Known as Shakespeare’s greatest villain, the title character in Richard III doesn’t seem an obvious choice of anti-hero for Shakespeare in the Ruff, an east-end alfresco classical theatre company, revived in 2012 after a six-year absence. The play, one of the Bard’s longest, typically runs more than three hours in its entirety, and is full of politics, intrigue, and murder.
Not your typical fare for summer theatre in the park. But the company, which delighted audiences with its madcap Two Gentlemen of Verona last year, has two aces up its sleeves: a fruitful collaboration with director, actor, and educator Diane D’Aquila, and leading man (and D’Aquila’s former National Theatre School student) Alex McCooeye.
McCooeye is by far the most striking aspect of the show. Richard, Duke of Gloucester, is often played as physically stunted as well as lame—a bitter, lifelong cripple. But while McCooeye’s “hunchback” does walk with a limp, the lean and very tall actor takes palpable and enthusiastic delight in Richard’s schemes. It isn’t until late in the show, when Richard’s ascension to the throne is complete and the stress of keeping it begins to unravel him, that the character loses this almost childlike quality—a pleasure for the audience to watch, because of McCooeye’s natural charisma.

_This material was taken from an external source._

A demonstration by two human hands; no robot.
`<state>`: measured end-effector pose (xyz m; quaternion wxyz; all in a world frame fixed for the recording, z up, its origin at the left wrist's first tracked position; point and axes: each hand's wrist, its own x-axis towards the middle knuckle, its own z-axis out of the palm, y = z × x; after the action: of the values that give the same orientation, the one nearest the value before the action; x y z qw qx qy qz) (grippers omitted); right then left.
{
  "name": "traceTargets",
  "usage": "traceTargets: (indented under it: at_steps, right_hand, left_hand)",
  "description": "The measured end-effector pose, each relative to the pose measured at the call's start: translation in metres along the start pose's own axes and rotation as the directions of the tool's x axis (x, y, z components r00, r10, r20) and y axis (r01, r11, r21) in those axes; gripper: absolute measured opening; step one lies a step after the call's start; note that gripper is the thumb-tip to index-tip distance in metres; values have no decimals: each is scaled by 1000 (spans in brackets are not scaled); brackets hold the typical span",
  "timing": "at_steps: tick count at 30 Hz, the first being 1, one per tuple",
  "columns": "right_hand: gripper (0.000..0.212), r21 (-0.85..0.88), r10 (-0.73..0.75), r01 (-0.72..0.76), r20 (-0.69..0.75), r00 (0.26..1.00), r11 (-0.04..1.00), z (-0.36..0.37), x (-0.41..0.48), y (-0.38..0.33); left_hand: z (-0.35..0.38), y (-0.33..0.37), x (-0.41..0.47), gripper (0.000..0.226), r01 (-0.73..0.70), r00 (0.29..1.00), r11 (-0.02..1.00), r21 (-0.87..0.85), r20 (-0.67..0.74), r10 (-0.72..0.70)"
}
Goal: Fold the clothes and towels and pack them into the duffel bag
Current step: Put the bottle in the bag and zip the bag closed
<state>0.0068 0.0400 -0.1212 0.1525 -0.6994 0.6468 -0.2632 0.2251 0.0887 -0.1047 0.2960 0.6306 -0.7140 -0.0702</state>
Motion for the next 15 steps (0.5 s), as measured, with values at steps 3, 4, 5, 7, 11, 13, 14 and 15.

The other real pluses of the show are D’Aquila’s assured direction and her streamlined edit of the play with dramaturge Andrew Joseph Richardson, which results in a show under 100 minutes long. While it’s admittedly been a while since we last saw Richard III, the most memorable of Richard’s soliloquies are still there, and the action speeds along. (We never looked at our watches while the show was on.) Purists will be able to note sections cut, and characters conflated.
The supporting cast is quite fine, too, and includes D’Aquila herself in the small but pivotal role of Richard’s mother; Jacklyn Francis as the tragic Lady Elizabeth, who loses all her offspring to Richard; and Marc Bondy as the usurper’s Blackberry-carrying advisor, the most corporate of the play’s scoundrels. Civil-servant dress (a uniform, almost, of slacks and button-up shirts) is prevalent. Though the show isn’t overtly linked to a time period or to particular present-day politicians, we found that it recalls the (occasionally badly dressed) power struggles in Ottawa.
There’s some clever staging with the very-limited tech the company has in the park, including a scene where Richard is surrounded by enemies. But it’s the nearly cartoonish quality with which McCooeye invests his character and the mixture of flattery and murder that gets him quickly to the top that make this a show you’ll laugh with. The audacity with which Richard flatters, lies, and kills his way to the crown never gets old.